Os Açores deram um grande salto. Devemos reconhecer isso! disse...

Hoje felizmente não se morre à míngua.

Ainda há 15 ou 20 anos eu via grandes grupos de crianças vindas de Rabo de Peixe e noutras freguesia que vinham pedir para Ponta Delgada, principalmente à porta do Santuário do Sr. Santo Cristo.

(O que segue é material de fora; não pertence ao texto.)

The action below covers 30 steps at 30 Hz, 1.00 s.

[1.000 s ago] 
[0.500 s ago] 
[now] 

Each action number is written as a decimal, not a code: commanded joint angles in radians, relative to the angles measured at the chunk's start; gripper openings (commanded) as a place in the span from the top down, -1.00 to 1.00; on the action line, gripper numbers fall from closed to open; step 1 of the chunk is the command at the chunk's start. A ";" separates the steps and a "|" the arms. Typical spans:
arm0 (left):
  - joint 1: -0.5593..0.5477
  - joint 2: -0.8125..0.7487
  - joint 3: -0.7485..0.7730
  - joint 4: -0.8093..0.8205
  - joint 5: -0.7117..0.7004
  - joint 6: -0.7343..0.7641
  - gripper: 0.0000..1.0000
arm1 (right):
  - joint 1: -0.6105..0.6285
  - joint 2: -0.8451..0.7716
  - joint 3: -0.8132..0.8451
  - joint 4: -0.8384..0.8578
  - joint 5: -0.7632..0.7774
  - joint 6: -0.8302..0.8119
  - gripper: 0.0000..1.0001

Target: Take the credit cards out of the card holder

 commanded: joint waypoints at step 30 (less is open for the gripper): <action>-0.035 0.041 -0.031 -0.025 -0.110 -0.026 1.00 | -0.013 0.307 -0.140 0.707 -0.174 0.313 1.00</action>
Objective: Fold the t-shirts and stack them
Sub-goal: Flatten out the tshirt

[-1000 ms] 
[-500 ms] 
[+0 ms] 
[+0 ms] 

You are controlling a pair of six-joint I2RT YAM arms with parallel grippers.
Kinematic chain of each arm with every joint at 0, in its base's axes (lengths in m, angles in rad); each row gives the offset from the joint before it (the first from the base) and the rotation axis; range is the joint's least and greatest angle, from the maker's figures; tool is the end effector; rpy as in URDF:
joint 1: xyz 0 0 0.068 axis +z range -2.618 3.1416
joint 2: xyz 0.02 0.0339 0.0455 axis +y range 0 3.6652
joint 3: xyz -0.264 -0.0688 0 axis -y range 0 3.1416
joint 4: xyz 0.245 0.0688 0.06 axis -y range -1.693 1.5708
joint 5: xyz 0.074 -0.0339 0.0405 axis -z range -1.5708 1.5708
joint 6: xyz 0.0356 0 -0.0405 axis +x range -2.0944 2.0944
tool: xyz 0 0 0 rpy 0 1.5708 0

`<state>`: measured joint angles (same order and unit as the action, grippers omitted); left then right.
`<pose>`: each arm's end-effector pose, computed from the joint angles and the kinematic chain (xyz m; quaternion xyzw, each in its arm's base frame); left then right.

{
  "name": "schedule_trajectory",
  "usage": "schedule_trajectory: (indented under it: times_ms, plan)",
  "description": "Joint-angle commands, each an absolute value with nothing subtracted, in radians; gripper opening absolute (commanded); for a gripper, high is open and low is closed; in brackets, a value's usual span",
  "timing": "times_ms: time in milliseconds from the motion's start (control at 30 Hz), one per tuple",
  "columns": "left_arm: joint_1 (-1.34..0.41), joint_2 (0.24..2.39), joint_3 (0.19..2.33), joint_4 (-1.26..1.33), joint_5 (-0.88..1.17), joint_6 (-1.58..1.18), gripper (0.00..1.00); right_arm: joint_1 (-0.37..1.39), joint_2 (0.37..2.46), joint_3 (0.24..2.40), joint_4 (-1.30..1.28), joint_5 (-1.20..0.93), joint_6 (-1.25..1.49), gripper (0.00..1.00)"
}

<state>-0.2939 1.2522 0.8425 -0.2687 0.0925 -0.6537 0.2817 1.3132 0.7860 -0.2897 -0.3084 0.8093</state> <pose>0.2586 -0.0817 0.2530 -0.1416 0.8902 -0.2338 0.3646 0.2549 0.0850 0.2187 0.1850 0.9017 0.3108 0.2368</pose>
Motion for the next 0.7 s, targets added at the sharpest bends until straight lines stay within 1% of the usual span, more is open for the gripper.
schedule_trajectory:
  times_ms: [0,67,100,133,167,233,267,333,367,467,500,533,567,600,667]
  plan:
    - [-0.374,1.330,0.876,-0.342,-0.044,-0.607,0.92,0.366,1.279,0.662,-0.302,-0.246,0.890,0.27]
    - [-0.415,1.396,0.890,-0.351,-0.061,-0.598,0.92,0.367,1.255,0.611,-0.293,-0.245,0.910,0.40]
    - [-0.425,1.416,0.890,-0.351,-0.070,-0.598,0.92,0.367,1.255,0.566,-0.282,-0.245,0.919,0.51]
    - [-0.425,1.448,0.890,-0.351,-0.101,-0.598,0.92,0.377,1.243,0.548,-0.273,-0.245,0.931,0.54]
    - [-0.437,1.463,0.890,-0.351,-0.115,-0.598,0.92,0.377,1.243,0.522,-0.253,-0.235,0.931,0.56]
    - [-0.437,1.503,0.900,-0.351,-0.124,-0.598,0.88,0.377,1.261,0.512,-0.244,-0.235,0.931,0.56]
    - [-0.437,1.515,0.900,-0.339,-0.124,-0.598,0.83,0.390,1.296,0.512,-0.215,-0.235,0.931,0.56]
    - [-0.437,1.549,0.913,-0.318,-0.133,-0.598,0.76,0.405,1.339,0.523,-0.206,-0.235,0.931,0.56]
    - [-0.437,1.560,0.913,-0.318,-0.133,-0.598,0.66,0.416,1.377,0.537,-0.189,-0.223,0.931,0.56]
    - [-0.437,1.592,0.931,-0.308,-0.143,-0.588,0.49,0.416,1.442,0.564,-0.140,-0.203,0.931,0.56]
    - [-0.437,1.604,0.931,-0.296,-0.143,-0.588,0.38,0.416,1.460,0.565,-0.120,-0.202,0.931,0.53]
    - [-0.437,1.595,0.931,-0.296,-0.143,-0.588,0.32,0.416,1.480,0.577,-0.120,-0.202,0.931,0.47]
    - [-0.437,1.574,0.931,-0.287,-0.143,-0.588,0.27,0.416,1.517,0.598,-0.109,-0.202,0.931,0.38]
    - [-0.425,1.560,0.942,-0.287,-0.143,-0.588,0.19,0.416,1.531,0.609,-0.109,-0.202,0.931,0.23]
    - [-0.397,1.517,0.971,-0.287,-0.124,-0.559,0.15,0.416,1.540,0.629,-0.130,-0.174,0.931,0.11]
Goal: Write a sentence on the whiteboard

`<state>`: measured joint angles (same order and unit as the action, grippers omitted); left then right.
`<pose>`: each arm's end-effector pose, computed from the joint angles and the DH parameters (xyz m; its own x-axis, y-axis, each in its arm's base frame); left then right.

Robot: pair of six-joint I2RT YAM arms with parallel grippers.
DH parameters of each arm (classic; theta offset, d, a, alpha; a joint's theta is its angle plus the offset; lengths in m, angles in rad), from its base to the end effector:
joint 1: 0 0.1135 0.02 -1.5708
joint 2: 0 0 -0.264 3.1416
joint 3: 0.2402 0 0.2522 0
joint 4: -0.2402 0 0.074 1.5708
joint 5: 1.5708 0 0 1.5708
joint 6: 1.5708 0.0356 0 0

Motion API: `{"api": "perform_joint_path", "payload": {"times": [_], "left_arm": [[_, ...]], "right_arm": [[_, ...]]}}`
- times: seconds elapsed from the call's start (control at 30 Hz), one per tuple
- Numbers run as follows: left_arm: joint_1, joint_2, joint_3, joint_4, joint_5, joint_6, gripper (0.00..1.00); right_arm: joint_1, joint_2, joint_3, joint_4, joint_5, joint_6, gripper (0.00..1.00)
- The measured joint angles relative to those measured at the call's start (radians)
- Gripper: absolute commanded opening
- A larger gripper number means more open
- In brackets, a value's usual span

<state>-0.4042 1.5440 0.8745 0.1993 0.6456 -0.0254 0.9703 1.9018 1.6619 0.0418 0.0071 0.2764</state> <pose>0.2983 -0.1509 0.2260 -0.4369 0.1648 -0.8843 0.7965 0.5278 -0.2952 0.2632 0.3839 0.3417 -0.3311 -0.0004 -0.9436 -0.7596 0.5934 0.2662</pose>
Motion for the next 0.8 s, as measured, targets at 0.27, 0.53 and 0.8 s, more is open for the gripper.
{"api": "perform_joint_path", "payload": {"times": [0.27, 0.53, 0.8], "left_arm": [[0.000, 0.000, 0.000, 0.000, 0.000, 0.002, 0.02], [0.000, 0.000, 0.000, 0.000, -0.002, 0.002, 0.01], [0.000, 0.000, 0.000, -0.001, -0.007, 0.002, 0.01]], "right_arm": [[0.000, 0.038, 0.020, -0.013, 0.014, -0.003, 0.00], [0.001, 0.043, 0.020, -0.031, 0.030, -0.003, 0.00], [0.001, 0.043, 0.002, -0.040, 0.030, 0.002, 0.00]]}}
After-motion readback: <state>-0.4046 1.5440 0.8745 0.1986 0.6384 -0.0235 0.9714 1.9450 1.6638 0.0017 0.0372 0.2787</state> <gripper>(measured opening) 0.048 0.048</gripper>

Felizmente esses tempos já lá vão e agora o que é preciso é arranjar trabalho para toda esta juventude que sai das escolas e das universidades.

Anónimo disse...

O pobre do Anibel morreu por falta de recursos financeiros... Grande crueldade, deixar uma criança sofrer até morrer. No entanto a assintência social que devia o ter ajudado sem favor nem esmola pois esse dinheiro era do governo para ajudar os pobres não viu nada. O dinheiro que devia ter sido usado para salvar o Anibel foi comido pelos gatos gordos.

Anónimo disse...

Desconhecia a faceta do tio João Lizandro,sim senhor ele teve grande coragem naqueles tempos tão dificeis que não havia democracia e liberdade para se poder dizer o que se sentia,não me digam que o Governador Civil do Faial que era contra a estrada para a Ponta???devia ser um bom papão esse senhor,cambada de fascistas.

Anónimo disse...

O governadoe talvez não era contra a estrada da Ponta mas primeiro nós depois vós. A familia era grande e tinham que ser ajudados.
Aí vai a estrada da Ponta e muitos outros benefícios que foram dados por pronto e nunca foram feitos.

Anónimo disse...

Amigo,antigamente era assim,poucos mandavam e muitos obedeciam,não havia voz do povo,raramente alguem se atrevia a falar com uma autoridade,era mesmo fascismo puro,a pide era pior que cães raivosos contra a população,felizmente hoje se pode dizer alguma coisa sem medo,louvo esse senhor João Lizandro pela coragem que teve.

Anónimo disse...

Estes tempos são sempre bons de recordar apesar do terem cido dificeis trazem sempre alguma coisa de bom. Eu se fosse Presidente da Camara nomeava duas ruas com o nome do Anibel e do João Lizandro que bem merecem e retirava ruas com nomes de Padres.